Minimal docker-compose (dev)
version: “3.8”
services:
clickhouse:
image: clickhouse/clickhouse-server:24.1
ports: [“8123:8123″,”9000:9000”]
ulimits: { nofile: { soft: 262144, hard: 262144 } }
superset:
image: apache/superset:latest
ports: [“8088:8088”]
environment:
– SUPERSET_SECRET_KEY=dev
airbyte:
image: airbyte/airbyte:latest
ports: [“8000:8000”] # use official deployment for prod
collector:
build: ./collector # small Python/Go service that validates and inserts to ClickHouse
Rollout checklist
– Define event contract and versioning.
– Provision ClickHouse and create raw_events with TTL and dedupe.
– Stand up collector; load test inserts.
– Configure Airbyte syncs for enrichment.
– Add dbt models and tests; set up CI.
– Publish Superset datasets and dashboards with caching.
– Add monitoring, alerts, and a backfill playbook.
This is an excellent overview of a powerful and modern analytics stack. Have you encountered any specific challenges with materializing complex dbt models or handling incremental loads at scale on ClickHouse?

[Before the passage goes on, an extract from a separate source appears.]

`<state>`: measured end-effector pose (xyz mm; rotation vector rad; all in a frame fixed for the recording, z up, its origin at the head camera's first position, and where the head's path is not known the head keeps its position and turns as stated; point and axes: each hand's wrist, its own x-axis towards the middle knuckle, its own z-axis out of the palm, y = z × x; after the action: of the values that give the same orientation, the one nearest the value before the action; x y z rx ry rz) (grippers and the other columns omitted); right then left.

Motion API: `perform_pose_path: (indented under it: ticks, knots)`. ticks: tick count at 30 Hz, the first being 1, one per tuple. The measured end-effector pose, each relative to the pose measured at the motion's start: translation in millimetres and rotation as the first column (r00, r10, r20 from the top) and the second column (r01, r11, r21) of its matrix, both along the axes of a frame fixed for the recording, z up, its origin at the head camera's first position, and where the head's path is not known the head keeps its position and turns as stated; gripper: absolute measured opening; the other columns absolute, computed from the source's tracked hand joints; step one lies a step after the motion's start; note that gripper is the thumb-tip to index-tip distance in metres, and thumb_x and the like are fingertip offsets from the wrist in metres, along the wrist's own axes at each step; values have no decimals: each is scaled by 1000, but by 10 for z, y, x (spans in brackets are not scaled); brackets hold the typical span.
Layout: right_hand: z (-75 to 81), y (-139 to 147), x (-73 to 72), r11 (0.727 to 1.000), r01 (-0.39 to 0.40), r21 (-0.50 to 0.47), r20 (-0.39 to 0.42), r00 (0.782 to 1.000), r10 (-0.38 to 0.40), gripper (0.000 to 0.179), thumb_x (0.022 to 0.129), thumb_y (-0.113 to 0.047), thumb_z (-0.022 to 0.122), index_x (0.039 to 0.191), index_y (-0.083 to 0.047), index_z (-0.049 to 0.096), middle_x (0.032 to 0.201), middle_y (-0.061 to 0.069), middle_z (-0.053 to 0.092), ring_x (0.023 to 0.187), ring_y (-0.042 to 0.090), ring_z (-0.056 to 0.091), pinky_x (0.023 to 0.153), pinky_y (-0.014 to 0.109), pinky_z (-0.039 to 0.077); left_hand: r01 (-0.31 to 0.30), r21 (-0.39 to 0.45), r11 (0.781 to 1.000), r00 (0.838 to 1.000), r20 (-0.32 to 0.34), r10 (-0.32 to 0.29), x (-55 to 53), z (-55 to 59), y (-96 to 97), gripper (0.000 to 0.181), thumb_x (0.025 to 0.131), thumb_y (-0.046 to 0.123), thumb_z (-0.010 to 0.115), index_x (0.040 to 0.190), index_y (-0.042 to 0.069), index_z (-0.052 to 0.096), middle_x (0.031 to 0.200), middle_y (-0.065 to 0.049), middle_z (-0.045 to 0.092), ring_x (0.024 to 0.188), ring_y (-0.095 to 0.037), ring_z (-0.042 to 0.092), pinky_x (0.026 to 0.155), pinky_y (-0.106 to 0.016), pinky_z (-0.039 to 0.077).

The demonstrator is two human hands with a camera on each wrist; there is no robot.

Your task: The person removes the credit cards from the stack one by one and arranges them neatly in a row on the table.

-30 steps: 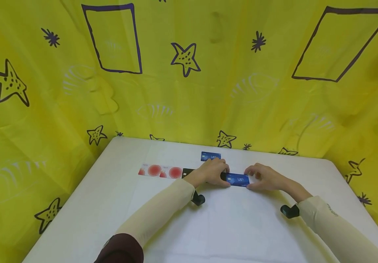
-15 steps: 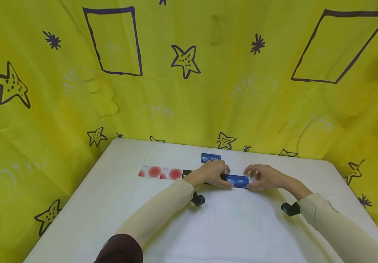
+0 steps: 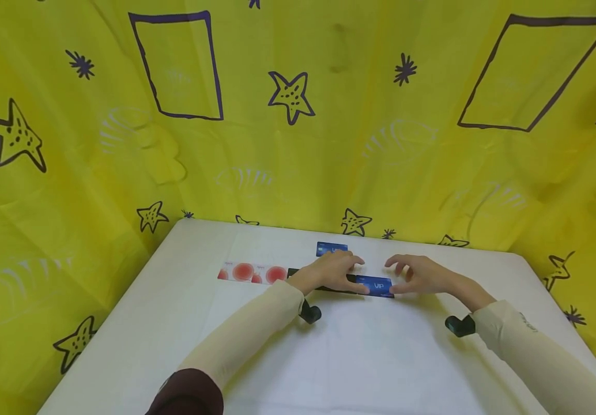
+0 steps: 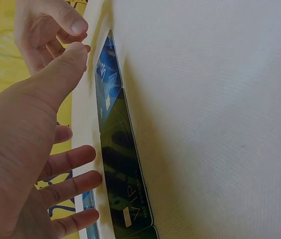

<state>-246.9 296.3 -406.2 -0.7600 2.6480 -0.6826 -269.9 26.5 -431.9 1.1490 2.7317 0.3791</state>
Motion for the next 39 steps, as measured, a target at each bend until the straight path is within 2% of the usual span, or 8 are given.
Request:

A few common ClickHouse + dbt pain points tend to show up around incrementals and table design. Incremental models can get tricky depending on whether you’re using `insert_overwrite` vs append + dedupe, and whether you have a reliable event timestamp/watermark—late-arriving events can silently skew results if the strategy isn’t explicit. Also, ClickHouse “ordering” (ORDER BY) and partitioning choices matter a lot for incremental merges and query speed; it’s easy to end up with great SQL but a table layout that makes it slow or expensive to maintain. Finally, mutations (UPDATE/DELETE) can be surprising at scale since they’re asynchronous and can backlog, so patterns that rely on frequent rewrites can hurt.
What scale are you working at (rows/day and retention), and are your models more “sessionization/funnels” or wide metric aggregates? Also curious whether you’re targeting MergeTree tables directly or leaning on materialized views for parts of the pipeline.
Thanks, that’s spot on; we’re at about 5B rows/day with 1-year retention, building wide metric aggregates directly into MergeTree tables.